» Task statement:
Nothing in the data may change. Copy all of it exactly.

» Stored data:

····················

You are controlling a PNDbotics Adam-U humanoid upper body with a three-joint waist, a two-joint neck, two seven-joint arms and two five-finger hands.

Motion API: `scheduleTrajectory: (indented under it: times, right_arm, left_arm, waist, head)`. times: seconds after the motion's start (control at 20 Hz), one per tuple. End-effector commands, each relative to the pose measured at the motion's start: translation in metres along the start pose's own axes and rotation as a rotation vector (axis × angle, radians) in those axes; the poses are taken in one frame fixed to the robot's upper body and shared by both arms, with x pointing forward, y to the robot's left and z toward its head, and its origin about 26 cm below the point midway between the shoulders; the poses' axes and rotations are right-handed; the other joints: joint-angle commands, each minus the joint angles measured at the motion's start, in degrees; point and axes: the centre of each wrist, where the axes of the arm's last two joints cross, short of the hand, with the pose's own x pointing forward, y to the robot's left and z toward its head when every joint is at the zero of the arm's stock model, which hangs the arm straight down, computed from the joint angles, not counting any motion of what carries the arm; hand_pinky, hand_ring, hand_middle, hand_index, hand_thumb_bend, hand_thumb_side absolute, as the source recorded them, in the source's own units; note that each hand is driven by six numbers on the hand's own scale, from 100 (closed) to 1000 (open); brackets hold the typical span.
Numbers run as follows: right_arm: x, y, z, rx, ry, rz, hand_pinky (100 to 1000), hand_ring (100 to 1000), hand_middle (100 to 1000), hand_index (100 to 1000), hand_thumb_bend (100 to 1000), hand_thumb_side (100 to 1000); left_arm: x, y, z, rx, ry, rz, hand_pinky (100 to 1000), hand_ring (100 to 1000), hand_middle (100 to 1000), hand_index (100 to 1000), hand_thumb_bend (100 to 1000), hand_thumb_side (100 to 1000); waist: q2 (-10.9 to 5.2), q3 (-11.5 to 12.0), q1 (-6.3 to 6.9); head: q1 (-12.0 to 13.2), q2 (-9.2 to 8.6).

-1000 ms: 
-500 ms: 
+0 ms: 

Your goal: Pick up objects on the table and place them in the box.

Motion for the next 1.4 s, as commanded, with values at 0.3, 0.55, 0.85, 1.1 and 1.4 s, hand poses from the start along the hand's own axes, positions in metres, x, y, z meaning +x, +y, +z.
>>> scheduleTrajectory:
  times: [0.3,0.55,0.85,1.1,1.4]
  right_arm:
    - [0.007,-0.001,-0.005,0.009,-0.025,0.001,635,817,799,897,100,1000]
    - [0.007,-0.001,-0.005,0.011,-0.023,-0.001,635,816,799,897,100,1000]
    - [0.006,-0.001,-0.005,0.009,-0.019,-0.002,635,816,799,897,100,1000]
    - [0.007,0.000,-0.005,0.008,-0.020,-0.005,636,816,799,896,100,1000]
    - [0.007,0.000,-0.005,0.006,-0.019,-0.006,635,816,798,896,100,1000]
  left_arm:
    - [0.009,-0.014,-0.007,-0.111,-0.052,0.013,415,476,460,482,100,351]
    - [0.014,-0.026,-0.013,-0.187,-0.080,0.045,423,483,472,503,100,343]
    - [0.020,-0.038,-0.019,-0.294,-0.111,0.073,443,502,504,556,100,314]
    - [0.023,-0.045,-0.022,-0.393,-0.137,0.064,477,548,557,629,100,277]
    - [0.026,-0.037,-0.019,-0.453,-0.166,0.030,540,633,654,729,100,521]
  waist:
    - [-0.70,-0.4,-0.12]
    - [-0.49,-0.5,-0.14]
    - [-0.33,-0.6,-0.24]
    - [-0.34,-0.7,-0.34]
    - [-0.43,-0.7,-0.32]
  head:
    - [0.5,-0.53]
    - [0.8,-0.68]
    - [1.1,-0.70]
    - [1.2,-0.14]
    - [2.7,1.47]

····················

» Output below:
You are controlling a PNDbotics Adam-U humanoid upper body with a three-joint waist, a two-joint neck, two seven-joint arms and two five-finger hands.

Motion API: `scheduleTrajectory: (indented under it: times, right_arm, left_arm, waist, head)`. times: seconds after the motion's start (control at 20 Hz), one per tuple. End-effector commands, each relative to the pose measured at the motion's start: translation in metres along the start pose's own axes and rotation as a rotation vector (axis × angle, radians) in those axes; the poses are taken in one frame fixed to the robot's upper body and shared by both arms, with x pointing forward, y to the robot's left and z toward its head, and its origin about 26 cm below the point midway between the shoulders; the poses' axes and rotations are right-handed; the other joints: joint-angle commands, each minus the joint angles measured at the motion's start, in degrees; point and axes: the centre of each wrist, where the axes of the arm's last two joints cross, short of the hand, with the pose's own x pointing forward, y to the robot's left and z toward its head when every joint is at the zero of the arm's stock model, which hangs the arm straight down, computed from the joint angles, not counting any motion of what carries the arm; hand_pinky, hand_ring, hand_middle, hand_index, hand_thumb_bend, hand_thumb_side absolute, as the source recorded them, in the source's own units; note that each hand is driven by six numbers on the hand's own scale, from 100 (closed) to 1000 (open); brackets hold the typical span.
Numbers run as follows: right_arm: x, y, z, rx, ry, rz, hand_pinky (100 to 1000), hand_ring (100 to 1000), hand_middle (100 to 1000), hand_index (100 to 1000), hand_thumb_bend (100 to 1000), hand_thumb_side (100 to 1000); left_arm: x, y, z, rx, ry, rz, hand_pinky (100 to 1000), hand_ring (100 to 1000), hand_middle (100 to 1000), hand_index (100 to 1000), hand_thumb_bend (100 to 1000), hand_thumb_side (100 to 1000); waist: q2 (-10.9 to 5.2), q3 (-11.5 to 12.0), q1 (-6.3 to 6.9); head: q1 (-12.0 to 13.2), q2 (-9.2 to 8.6).

-1000 ms: 
-500 ms: 
+0 ms: 

Your goal: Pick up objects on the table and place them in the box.

Motion for the next 1.4 s, as commanded, with values at 0.3, 0.55, 0.85, 1.1 and 1.4 s, hand poses from the start along the hand's own axes, positions in metres, x, y, z meaning +x, +y, +z.
>>> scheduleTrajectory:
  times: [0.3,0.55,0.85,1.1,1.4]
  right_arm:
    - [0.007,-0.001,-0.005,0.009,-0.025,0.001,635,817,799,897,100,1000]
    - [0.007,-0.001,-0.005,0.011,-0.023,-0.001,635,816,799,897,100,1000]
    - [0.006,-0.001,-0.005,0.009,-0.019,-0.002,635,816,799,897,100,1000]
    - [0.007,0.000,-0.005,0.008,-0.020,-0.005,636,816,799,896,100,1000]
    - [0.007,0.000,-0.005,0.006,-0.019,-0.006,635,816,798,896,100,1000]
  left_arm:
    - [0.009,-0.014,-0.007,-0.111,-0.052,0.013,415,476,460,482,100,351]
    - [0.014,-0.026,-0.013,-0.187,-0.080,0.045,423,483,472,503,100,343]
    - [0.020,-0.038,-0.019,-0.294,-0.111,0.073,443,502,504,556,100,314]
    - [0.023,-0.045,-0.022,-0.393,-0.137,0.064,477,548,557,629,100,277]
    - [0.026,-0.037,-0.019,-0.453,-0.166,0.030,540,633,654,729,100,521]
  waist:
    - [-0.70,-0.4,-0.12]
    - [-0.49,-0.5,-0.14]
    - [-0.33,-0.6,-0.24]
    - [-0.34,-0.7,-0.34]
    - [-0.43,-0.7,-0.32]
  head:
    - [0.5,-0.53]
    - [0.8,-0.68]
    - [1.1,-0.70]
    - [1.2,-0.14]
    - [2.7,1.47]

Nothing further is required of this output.